A second-order system is a system whose dynamics can be described by a second-order differential equation. It is commonly represented in the form: \[ \frac{d^2y(t)}{dt^2} + 2\zeta\omega_n \frac{dy(t)}{dt} + \omega_n^2 y(t) = \omega_n^2 u(t) \] where:

• \( y(t) \) is the output of the system,
• \( u(t) \) is the input to the system,
• \( \zeta \) (zeta) is the damping ratio,
• \( \omega_n \) (omega_n) is the natural frequency.

Transfer Function

The transfer function of a second-order system is given by: \[ H(s) = \frac{Y(s)}{U(s)} = \frac{\omega_n^2}{s^2 + 2\zeta\omega_n s + \omega_n^2} \] where \( s \) is the Laplace variable.

Unit Step Response

The unit step response of a second-order system is the output \( y(t) \) when the input \( u(t) \) is a unit step function. The unit step function is defined as: \[ u(t) = \begin{cases} 0 & \text{for } t < 0, \\ 1 & \text{for } t \geq 0. \end{cases} \] The step response depends on the damping ratio \( \zeta \):

• Underdamped (\( 0 < \zeta < 1 \)): The system oscillates before settling to the steady-state value.
• Critically damped (\( \zeta = 1 \)): The system reaches the steady-state value without oscillation in the minimum possible time.
• Overdamped (\( \zeta > 1 \)): The system approaches the steady-state value slowly without oscillation.

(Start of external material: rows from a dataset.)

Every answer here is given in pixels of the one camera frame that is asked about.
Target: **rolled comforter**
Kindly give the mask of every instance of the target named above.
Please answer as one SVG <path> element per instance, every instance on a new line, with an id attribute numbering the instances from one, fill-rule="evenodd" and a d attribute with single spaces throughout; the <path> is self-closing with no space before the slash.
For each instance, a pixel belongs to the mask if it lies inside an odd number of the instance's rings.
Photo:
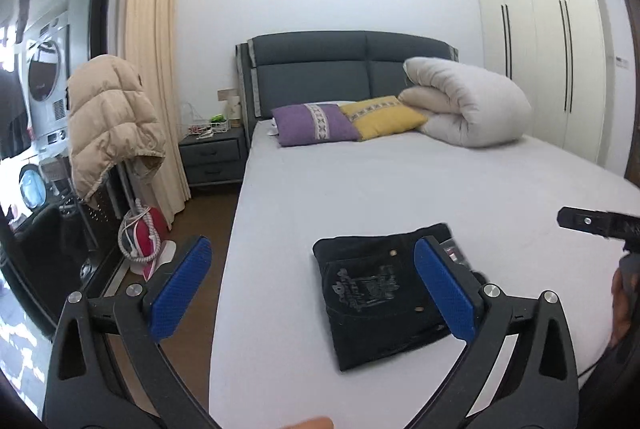
<path id="1" fill-rule="evenodd" d="M 399 100 L 429 117 L 420 131 L 449 144 L 482 148 L 520 138 L 532 109 L 505 76 L 476 66 L 430 57 L 404 62 L 410 81 Z"/>

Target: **metal rivet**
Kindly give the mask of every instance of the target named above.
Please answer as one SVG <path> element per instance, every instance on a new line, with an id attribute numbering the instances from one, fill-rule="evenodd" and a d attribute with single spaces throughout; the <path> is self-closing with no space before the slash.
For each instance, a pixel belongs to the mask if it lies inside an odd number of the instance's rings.
<path id="1" fill-rule="evenodd" d="M 69 303 L 77 303 L 81 299 L 82 299 L 82 292 L 71 292 L 69 294 L 69 297 L 67 297 L 67 300 L 69 301 Z"/>
<path id="2" fill-rule="evenodd" d="M 495 284 L 485 285 L 483 290 L 489 297 L 498 297 L 500 295 L 500 289 Z"/>
<path id="3" fill-rule="evenodd" d="M 140 283 L 134 283 L 127 286 L 127 295 L 129 297 L 135 297 L 142 293 L 142 285 Z"/>
<path id="4" fill-rule="evenodd" d="M 546 302 L 551 304 L 558 302 L 558 296 L 554 292 L 551 292 L 550 290 L 547 290 L 545 292 L 544 298 Z"/>

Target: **nightstand drawer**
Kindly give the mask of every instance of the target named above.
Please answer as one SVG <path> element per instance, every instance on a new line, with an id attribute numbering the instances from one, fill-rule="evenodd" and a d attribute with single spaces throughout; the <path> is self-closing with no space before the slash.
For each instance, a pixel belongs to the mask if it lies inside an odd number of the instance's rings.
<path id="1" fill-rule="evenodd" d="M 240 160 L 238 142 L 235 140 L 220 140 L 193 146 L 181 146 L 180 155 L 185 167 L 217 162 L 231 162 Z"/>
<path id="2" fill-rule="evenodd" d="M 223 162 L 221 164 L 196 165 L 184 169 L 189 185 L 242 180 L 243 162 Z"/>

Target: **yellow pillow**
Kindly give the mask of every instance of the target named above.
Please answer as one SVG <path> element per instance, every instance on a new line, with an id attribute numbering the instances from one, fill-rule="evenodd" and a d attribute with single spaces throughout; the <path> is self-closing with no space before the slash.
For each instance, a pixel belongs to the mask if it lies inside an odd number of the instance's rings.
<path id="1" fill-rule="evenodd" d="M 427 122 L 427 117 L 393 96 L 344 104 L 340 110 L 360 132 L 361 140 L 407 132 Z"/>

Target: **washing machine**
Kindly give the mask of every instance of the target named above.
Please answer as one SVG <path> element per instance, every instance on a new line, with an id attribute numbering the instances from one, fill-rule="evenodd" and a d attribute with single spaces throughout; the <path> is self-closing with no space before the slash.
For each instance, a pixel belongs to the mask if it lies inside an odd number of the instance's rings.
<path id="1" fill-rule="evenodd" d="M 31 126 L 38 154 L 55 156 L 66 148 L 66 80 L 70 75 L 67 12 L 40 25 L 38 32 L 38 38 L 27 43 L 24 71 Z"/>

Plot of Unit Step Response

Below is a plot of the unit step response for a second-order system with \( \omega_n = 1 \) and different values of \( \zeta \):

Conclusion

The unit step response of a second-order system provides insight into the system's behavior, such as its stability, speed of response, and oscillation characteristics. The damping ratio \( \zeta \) plays a crucial role in determining the nature of the response.